Jürgens H, Bier V, Dunst J, Harms D, Jobke A, Kotz R, Kühl J, Müller-Weihrich S, Ritter J, Salzer-Kuntschik M
Universitäts-kinderkliniken Düsseldorf.
Klin Padiatr. 1988 May-Jun;200(3):243-52. doi: 10.1055/s-2008-1033716.
The GPO Cooperative Ewing's Sarcoma Study (CESS 81 with 10 months four-drug combination chemotherapy (vincristine, actinomycin D, cyclophosphamide, and adriamycin = VACA) and local control with surgery and/or radiation, following week 18, resulted in a Kaplan-Meier estimated disease-free survival of 51% after 6 1/2 years (51/93 patients disease-free).
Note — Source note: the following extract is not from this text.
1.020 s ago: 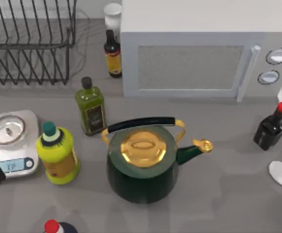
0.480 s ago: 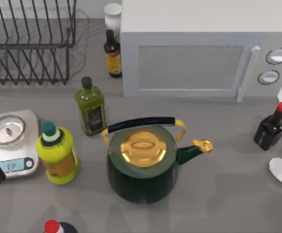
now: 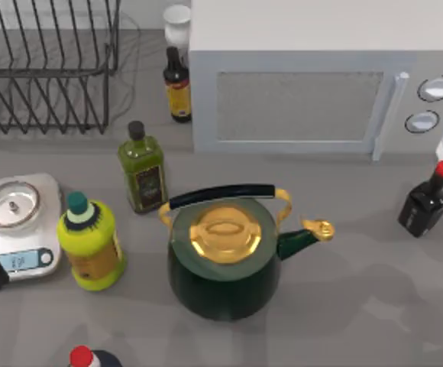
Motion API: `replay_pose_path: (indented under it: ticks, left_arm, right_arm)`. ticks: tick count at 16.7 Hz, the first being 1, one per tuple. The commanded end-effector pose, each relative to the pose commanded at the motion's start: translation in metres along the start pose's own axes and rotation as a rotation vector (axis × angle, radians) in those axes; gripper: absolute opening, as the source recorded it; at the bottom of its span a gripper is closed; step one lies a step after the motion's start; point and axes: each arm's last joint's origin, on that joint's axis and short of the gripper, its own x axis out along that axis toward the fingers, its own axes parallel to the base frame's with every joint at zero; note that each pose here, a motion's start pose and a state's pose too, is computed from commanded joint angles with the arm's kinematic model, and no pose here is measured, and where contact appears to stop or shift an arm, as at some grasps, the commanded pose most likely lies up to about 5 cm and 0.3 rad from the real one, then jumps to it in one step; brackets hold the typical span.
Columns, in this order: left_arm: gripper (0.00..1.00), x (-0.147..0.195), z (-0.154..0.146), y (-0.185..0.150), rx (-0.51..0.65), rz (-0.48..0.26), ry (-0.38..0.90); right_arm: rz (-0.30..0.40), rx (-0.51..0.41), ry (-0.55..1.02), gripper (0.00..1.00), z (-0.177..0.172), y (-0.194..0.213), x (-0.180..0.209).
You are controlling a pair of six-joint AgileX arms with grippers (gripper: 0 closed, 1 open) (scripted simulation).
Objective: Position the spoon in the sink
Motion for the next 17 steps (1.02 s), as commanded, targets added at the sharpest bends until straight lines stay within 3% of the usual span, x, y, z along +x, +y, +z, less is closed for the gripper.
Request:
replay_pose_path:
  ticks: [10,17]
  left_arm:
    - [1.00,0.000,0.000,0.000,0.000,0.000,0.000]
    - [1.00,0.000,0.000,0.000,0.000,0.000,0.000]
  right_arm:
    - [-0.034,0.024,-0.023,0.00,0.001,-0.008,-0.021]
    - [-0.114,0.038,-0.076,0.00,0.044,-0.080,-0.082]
Tumor volume and histological response to primary chemotherapy were identified as most significant prognostic factors. As a consequence, the CESS 86 regimen was stratified according to risk of relapse. Standard risk patients (extremity tumors less than 100 ml tumor volume) were continued on VACA chemotherapy. In high risk patients (extremity tumors greater than 100 ml tumor volume, central tumors), cyclophosphamide in conventional dose (1200 mg/m2/course) was replaced by high doses of ifosfamide (6 g/m2/course) with mesna uroprotection (VAIA). Local control was obtained following week 9. Patients with radiation were randomised for conventional fractionation or accelerated split-course hyperfractionation. The study was piloted from February to December 1985: 27/37 patients were disease-free on October 1, 1987. The ongoing trial was started on January 1, 1986. On October 1, 1987. 63/66 patients were disease-free. In patients with large primaries, according to Kaplan-Meier life-table analysis, the disease-free survival was significantly better in patients receiving VAIA chemotherapy, compared to the previous VACA regimen. The toxicity of both combination chemotherapy regimens was comparable.
GPO尤文肉瘤协作研究(CESS 81,采用为期10个月的四药联合化疗(长春新碱、放线菌素D、环磷酰胺和阿霉素=VACA),并在第18周后进行手术和/或放疗的局部控制),6年半后的无病生存率经Kaplan-Meier估计为51%(93例患者中有51例无病)。肿瘤体积和对初始化疗的组织学反应被确定为最显著的预后因素。因此,CESS 86方案根据复发风险进行了分层。标准风险患者(肢体肿瘤体积小于100 ml)继续接受VACA化疗。高风险患者(肢体肿瘤体积大于100 ml、中央肿瘤),常规剂量的环磷酰胺(1200 mg/m²/疗程)被高剂量异环磷酰胺(6 g/m²/疗程)及美司钠尿路保护剂(VAIA)取代。在第9周后实现局部控制。接受放疗的患者被随机分为常规分割或加速分割超分割。该研究于1985年2月至12月进行试点:1987年10月1日,27/37例患者无病。正在进行的试验于1986年1月1日开始。1987年10月1日,63/66例患者无病。在原发性肿瘤较大的患者中,根据Kaplan-Meier生存表分析,与之前的VACA方案相比,接受VAIA化疗的患者无病生存率显著更高。两种联合化疗方案的毒性相当。